Sunshine

In which evening’s moon-kissed light
did I turn my face and speak?
On the sleeve of a bewildered wanderer
I wiped my stain—
was it golden sunlight,
or the golden tidings of sunlight?

The words were utterly irrelevant,
or perhaps deliberately unorthodox;
from here began
the unrestrained torment of awareness.

Where I stand now,
time possesses a speaking certainty.
Around me, the doors of feeling stand open—
an aching invitation to tenderness,
a boat with white sails
waiting on the far shore.

Now, behind every scene,
sunshine again—
a red ribbon plaited into a crimson braid,
rain thick and clinging,
an afternoon spent
folding boats…

In which evening’s moon-kissed light
did I turn my face and speak?

_______________
October 1991

Editor’s Note

Sunshine unfolds as a meditation on perception, memory, and the fragile beginnings of speech. The poem moves in a circular rhythm—beginning and ending with the same question—suggesting that understanding does not advance linearly but returns, altered, to its point of origin.

Images appear as half-formed recognitions: moonlight, stains, rumours of light, irrelevant words. These are not failures of meaning but signs of consciousness struggling against the tyranny of clarity. The poem resists coherence, allowing dissonance and tenderness to coexist.
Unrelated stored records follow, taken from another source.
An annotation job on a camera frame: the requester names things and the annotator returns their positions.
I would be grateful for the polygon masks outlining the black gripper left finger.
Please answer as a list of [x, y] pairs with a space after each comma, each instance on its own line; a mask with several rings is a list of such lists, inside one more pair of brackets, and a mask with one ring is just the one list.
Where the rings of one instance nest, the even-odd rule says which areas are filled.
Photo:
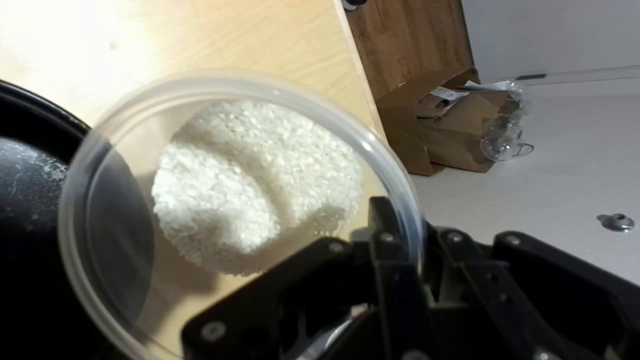
[[319, 360], [430, 360], [429, 222], [384, 195], [369, 210], [348, 241], [319, 237], [188, 318], [184, 360], [298, 360], [327, 334]]

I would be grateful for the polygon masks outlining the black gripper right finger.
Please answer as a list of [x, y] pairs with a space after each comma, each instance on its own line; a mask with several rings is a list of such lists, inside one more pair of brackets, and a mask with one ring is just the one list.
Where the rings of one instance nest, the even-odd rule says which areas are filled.
[[525, 232], [438, 228], [429, 279], [454, 349], [498, 360], [640, 360], [640, 288]]

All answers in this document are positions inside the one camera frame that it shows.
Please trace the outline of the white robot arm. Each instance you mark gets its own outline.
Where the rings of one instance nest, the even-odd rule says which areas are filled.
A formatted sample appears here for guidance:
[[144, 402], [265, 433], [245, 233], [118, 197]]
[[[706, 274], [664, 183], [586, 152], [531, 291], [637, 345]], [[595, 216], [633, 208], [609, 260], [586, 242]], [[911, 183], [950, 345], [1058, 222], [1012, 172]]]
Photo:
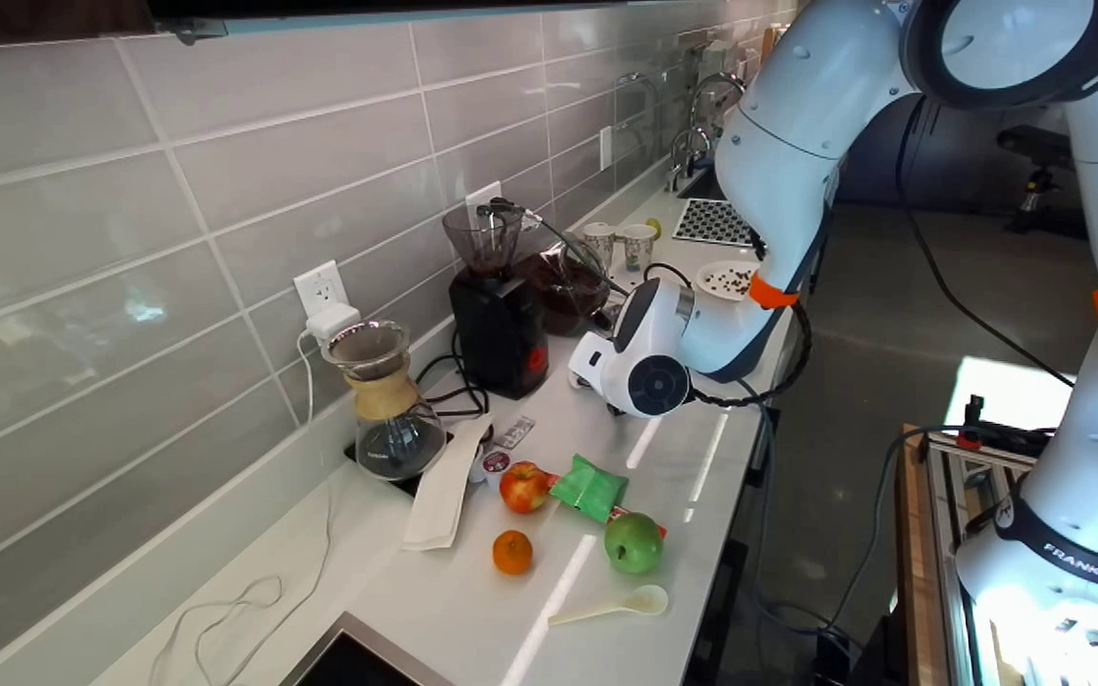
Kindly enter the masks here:
[[[1098, 0], [807, 0], [730, 114], [716, 183], [765, 260], [733, 297], [642, 287], [573, 373], [609, 407], [664, 415], [698, 373], [754, 367], [798, 305], [838, 161], [895, 100], [958, 110], [1058, 108], [1098, 265]], [[958, 578], [1032, 676], [1098, 686], [1098, 331], [1021, 490], [958, 550]]]

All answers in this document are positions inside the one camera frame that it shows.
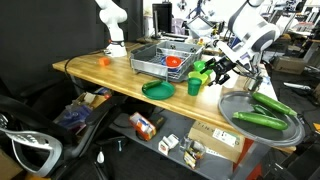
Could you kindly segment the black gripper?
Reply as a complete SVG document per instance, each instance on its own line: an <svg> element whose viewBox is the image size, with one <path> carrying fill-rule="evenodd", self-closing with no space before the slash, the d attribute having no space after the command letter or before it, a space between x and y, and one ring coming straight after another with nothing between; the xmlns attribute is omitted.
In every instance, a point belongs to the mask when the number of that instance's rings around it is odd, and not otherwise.
<svg viewBox="0 0 320 180"><path fill-rule="evenodd" d="M230 79L228 72L236 66L231 60L226 57L216 60L211 58L204 63L203 69L200 71L201 74L211 74L215 72L215 79L209 83L209 86L214 84L222 85Z"/></svg>

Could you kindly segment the white active robot arm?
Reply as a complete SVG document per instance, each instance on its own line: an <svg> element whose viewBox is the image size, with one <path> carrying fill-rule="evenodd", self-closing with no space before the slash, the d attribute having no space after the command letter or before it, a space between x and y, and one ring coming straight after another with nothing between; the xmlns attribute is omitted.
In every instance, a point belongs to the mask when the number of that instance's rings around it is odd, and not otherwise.
<svg viewBox="0 0 320 180"><path fill-rule="evenodd" d="M262 53L280 36L279 28L267 22L258 11L264 0L222 0L219 11L225 12L224 20L227 29L233 33L240 42L230 47L221 40L213 40L210 44L219 48L224 56L216 60L212 58L205 63L200 71L213 70L215 78L208 85L222 85L230 79L228 72L237 68L236 74L256 80L260 70L255 56Z"/></svg>

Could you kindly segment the white second robot arm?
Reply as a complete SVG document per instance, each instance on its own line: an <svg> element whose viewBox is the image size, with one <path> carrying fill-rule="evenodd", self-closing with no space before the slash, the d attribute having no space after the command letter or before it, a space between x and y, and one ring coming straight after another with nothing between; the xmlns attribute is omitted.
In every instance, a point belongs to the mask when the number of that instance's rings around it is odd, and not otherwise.
<svg viewBox="0 0 320 180"><path fill-rule="evenodd" d="M110 42L107 50L111 57L124 57L127 51L124 43L124 33L119 27L119 23L127 20L127 13L112 0L95 0L101 8L99 12L100 20L107 26L110 34Z"/></svg>

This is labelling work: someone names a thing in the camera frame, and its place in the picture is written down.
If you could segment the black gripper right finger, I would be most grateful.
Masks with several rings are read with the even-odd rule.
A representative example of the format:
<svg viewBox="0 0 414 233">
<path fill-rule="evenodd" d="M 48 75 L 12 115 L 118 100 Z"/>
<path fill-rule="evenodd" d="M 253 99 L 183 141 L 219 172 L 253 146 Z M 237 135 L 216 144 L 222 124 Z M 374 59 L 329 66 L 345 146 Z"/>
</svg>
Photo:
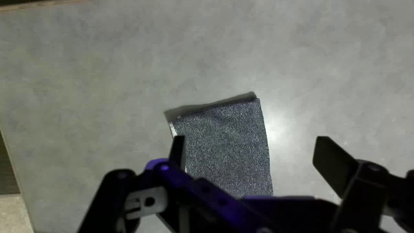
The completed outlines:
<svg viewBox="0 0 414 233">
<path fill-rule="evenodd" d="M 342 199 L 348 195 L 359 161 L 332 137 L 316 138 L 314 165 Z"/>
</svg>

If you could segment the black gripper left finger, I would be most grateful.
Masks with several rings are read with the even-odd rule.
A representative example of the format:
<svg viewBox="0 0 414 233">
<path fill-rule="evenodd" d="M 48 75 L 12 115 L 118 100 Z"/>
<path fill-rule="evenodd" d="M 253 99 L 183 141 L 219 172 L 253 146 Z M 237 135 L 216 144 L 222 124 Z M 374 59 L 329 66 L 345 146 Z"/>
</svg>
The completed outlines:
<svg viewBox="0 0 414 233">
<path fill-rule="evenodd" d="M 169 159 L 179 165 L 182 169 L 185 168 L 185 137 L 175 135 L 171 146 Z"/>
</svg>

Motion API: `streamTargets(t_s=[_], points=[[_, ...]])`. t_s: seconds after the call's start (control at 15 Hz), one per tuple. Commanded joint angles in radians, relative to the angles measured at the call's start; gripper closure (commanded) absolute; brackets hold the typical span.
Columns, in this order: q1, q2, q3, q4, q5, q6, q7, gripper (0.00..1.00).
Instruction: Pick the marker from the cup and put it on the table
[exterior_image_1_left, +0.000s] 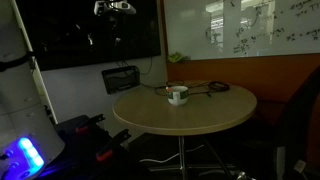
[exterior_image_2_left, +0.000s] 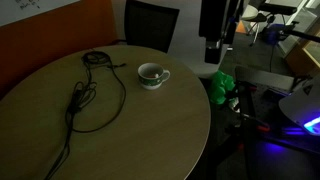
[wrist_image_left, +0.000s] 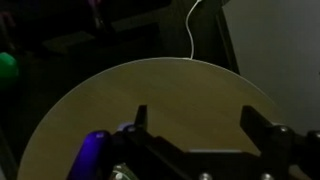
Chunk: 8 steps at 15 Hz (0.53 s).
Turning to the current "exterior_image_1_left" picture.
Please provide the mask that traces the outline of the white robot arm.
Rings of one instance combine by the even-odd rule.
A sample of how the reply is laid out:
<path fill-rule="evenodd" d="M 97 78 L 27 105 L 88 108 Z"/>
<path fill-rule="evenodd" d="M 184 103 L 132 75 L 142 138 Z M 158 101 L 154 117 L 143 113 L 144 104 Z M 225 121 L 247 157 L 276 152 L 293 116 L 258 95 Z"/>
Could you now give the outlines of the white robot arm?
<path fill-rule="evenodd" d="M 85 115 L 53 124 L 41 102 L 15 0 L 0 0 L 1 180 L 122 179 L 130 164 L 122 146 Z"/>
The figure of Sunshine, marked by a red ribbon and rain-soaked presence, anchors the poem in intimacy and memory. She is less a character than a recurring trace—behind every scene—where feeling, time, and longing quietly assemble. The waiting boat, the far shore, and the act of building suggest readiness without departure, invitation without conclusion.

The poet listens to light that may only be rumour, to speech that begins before certainty, and to tenderness that opens its doors without explanation.